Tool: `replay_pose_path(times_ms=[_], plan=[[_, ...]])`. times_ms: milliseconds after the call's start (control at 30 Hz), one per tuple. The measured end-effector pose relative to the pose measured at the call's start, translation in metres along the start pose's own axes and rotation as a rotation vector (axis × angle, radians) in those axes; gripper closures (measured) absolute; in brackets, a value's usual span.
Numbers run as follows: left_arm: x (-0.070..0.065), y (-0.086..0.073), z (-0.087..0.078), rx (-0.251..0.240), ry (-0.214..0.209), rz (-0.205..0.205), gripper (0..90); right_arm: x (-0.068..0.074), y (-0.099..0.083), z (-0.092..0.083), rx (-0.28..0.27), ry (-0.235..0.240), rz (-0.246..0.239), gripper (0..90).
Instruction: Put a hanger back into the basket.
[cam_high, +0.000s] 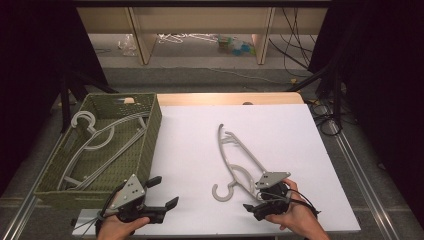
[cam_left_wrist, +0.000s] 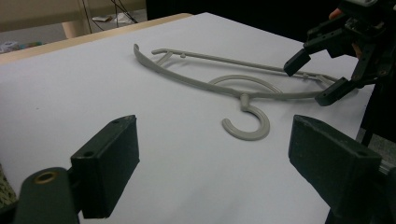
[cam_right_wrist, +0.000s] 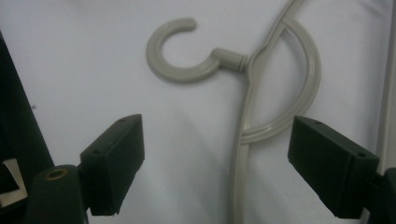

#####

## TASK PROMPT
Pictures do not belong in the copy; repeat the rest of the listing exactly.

## RESULT OF THE EXERCISE
Tool: `replay_pose_path(times_ms=[_], plan=[[_, ...]])`. times_ms: milliseconds after the call's start (control at 30 Hz), one per tuple. The measured end-effector pose relative to the pose measured at the call's start, translation in metres along the start pose's own axes and rotation as a rotation vector (axis × angle, radians) in those axes; gripper closures (measured) absolute; in brackets, a value's usual span.
Numbers run as follows: left_arm: x (-0.070..0.065), y (-0.086..0.073), z (-0.087..0.078), rx (-0.251..0.240), ry (-0.214..0.209), rz (-0.205..0.205), gripper (0..90); right_arm: x (-0.068..0.074), y (-0.099..0.083), z (-0.092..0.083), rx (-0.28..0.27), ry (-0.235..0.240), rz (-0.246..0.239), gripper (0..90).
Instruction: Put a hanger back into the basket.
[cam_high, +0.000s] 
[cam_left_wrist, +0.000s] 
[cam_right_wrist, +0.000s] 

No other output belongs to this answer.